Federal investigators and cybersecurity agents believe a Russian espionage operation -- mostly likely Russia's Foreign Intelligence Service -- is behind the SolarWinds attack.

The Russian government has denied any involvement in the attack, releasing a statement that said, "Malicious activities in the information space contradicts the principles of the Russian foreign policy, national interests and understanding of interstate relations." They also added that "Russia does not conduct offensive operations in the cyber domain."

Not the first time

The SolarWinds hack is the latest in a series of recent attacks blamed on Russian operatives. It is believed a Russian group known as Cozy Bear was behind attacks targeting email systems at the White House and the State Department in 2014. The group has also been mentioned as responsible for the infiltration of the Democratic National Committee's email systems and members of Hillary Clinton's presidential campaign in 2015 in the lead-up to the 2016 election, as well as further breaches around the 2018 midterm elections.

Contrary to experts in his administration, then-President Donald Trump hinted at around the time of the discovery of the SolarWinds Hack that Chinese hackers might be behind the cybersecurity attack. He did not present any evidence to back up his claim, however.

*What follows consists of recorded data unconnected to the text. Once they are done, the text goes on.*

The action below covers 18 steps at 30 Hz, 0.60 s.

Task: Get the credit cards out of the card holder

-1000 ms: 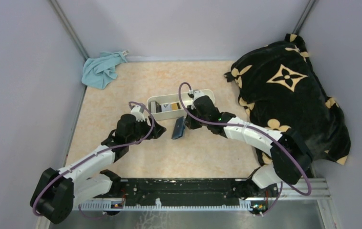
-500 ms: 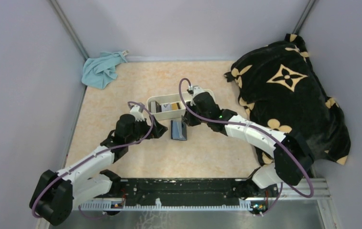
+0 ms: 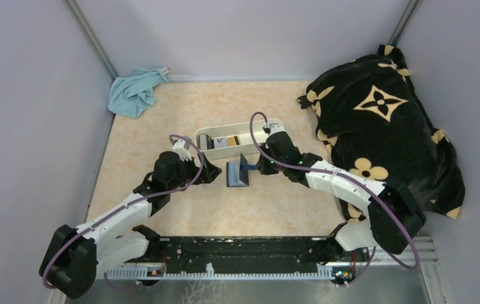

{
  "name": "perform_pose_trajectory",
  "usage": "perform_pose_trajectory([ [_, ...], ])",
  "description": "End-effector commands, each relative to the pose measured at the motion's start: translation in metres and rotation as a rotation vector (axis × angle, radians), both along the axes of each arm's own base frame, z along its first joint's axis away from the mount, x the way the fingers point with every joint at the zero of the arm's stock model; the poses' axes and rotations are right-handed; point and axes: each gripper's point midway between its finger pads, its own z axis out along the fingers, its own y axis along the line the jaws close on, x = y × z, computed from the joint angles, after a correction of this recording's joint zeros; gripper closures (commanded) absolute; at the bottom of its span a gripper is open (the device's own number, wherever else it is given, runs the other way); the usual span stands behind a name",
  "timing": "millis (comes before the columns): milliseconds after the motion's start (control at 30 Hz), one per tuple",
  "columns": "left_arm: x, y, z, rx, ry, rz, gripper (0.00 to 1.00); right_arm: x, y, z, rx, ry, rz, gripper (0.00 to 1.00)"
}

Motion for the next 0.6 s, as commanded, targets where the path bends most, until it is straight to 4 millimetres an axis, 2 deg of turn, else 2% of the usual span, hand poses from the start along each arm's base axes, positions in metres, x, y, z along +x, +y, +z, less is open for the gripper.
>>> perform_pose_trajectory([
  [0,0.004,-0.009,0.005,-0.016,-0.014,-0.025,0.07,0.005,-0.023,0.010,0.001,-0.032,-0.093,1.00],
  [200,0.005,-0.015,0.001,-0.021,-0.004,-0.043,0.07,0.004,-0.046,-0.007,-0.067,-0.001,-0.156,1.00],
  [433,0.003,-0.033,-0.002,-0.010,0.003,-0.118,0.07,0.002,-0.086,-0.020,-0.202,-0.011,-0.281,1.00],
  [567,0.002,-0.046,-0.002,-0.005,0.003,-0.151,0.09,-0.001,-0.097,-0.025,-0.248,-0.013,-0.298,1.00],
])
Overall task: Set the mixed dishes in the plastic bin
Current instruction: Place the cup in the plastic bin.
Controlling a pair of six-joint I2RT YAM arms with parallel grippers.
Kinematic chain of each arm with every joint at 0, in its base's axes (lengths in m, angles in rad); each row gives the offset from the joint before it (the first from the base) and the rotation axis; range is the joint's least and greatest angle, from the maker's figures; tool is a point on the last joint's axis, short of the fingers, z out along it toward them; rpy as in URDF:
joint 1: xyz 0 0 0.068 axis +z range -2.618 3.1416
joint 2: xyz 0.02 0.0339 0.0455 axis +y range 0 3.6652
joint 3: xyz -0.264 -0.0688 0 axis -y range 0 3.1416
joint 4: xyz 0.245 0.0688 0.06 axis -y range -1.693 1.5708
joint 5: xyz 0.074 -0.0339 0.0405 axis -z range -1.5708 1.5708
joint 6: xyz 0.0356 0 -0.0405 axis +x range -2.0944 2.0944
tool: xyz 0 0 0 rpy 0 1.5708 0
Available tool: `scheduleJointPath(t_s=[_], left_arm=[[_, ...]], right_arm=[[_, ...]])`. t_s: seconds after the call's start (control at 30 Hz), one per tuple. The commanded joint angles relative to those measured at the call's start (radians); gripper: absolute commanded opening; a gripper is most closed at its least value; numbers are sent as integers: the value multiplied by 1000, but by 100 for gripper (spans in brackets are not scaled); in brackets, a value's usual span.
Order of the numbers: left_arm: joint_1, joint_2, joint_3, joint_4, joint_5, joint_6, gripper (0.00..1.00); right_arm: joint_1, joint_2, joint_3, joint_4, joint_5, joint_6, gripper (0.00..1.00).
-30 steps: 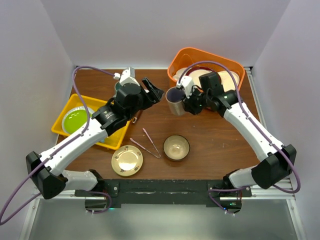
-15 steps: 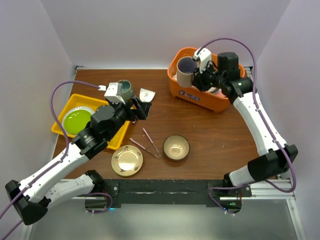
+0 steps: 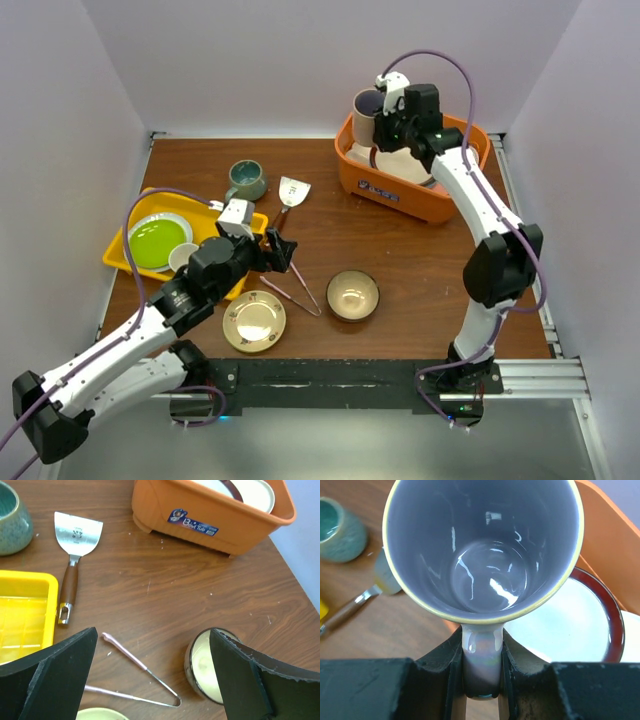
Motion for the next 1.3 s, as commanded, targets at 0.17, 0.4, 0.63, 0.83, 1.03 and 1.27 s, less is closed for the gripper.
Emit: scheduleJointPath(t_s=[0.17, 0.4, 0.63, 0.83, 1.03, 1.27], left_arm=[[6, -59, -55, 35, -34, -18, 100], [4, -36, -47, 42, -45, 5, 100], [7, -12, -47, 47, -43, 11, 100], [7, -3, -47, 46, -43, 11, 100], [7, 4, -49, 47, -43, 8, 100], [7, 8, -49, 49, -38, 4, 100]], right_arm=[[-13, 144, 205, 251, 210, 228, 0], [-21, 236, 248, 304, 293, 320, 0], [-32, 310, 296, 341, 298, 383, 0], [-32, 360, 328, 357, 291, 406, 0], [-32, 399, 351, 372, 291, 400, 2], [-35, 442, 356, 398, 298, 381, 16]])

Shortly after his inauguration last month, President Joe Biden vowed that his administrations intended to hold Russia accountable, through the launch of a full-scale intelligence assessment and review of the SolarWinds attack and those behind it. The president has also created the position of deputy national security advisor for cybersecurity as part of the National Security Council. The new role, to be held by veteran intelligence operative Anne Neuberger, is part of an overall bid by the Biden administration to refresh the federal government's approach to cybersecurity and better respond to nation-state actors.

Why is the SolarWinds hack important?

The SolarWinds supply chain hack is a global hack, as hackers turned the Orion software into a weapon gaining access to several government systems and thousands of private systems around the world. Due to the nature of the software -- and by extension the Sunburst malware -- having access to entire networks, a large number government and enterprise networks and systems face the risk of significant breaches.

The hack could also be the catalyst for rapid, broad change in the cybersecurity industry. Various companies and government agencies are now in the process of devising new methods to react to these types of attacks before they happen. Governments and organizations are learning that it is not enough to build a firewall and hope it protects you. You have to actively seek out vulnerabilities in your system, and either shore them up or turn them into traps against these types of attacks.

Since the hack was discovered, SolarWinds has recommended customers update their existing Orion platform. The company has released patches for the malware and other potential vulnerabilities discovered since the initial Orion attack. SolarWinds also recommended customers not able to update Orion isolate SolarWinds servers and/or change passwords for accounts that have access to those servers.

The greater White House cybersecurity focus will be crucial, say some industry experts. But organizations should consider adopting modern software-as-a-service tools for monitoring and collaboration. While the cybersecurity industry has significantly advanced in the last decade, these kinds of attacks show that we still have a long way to go to get really secure systems.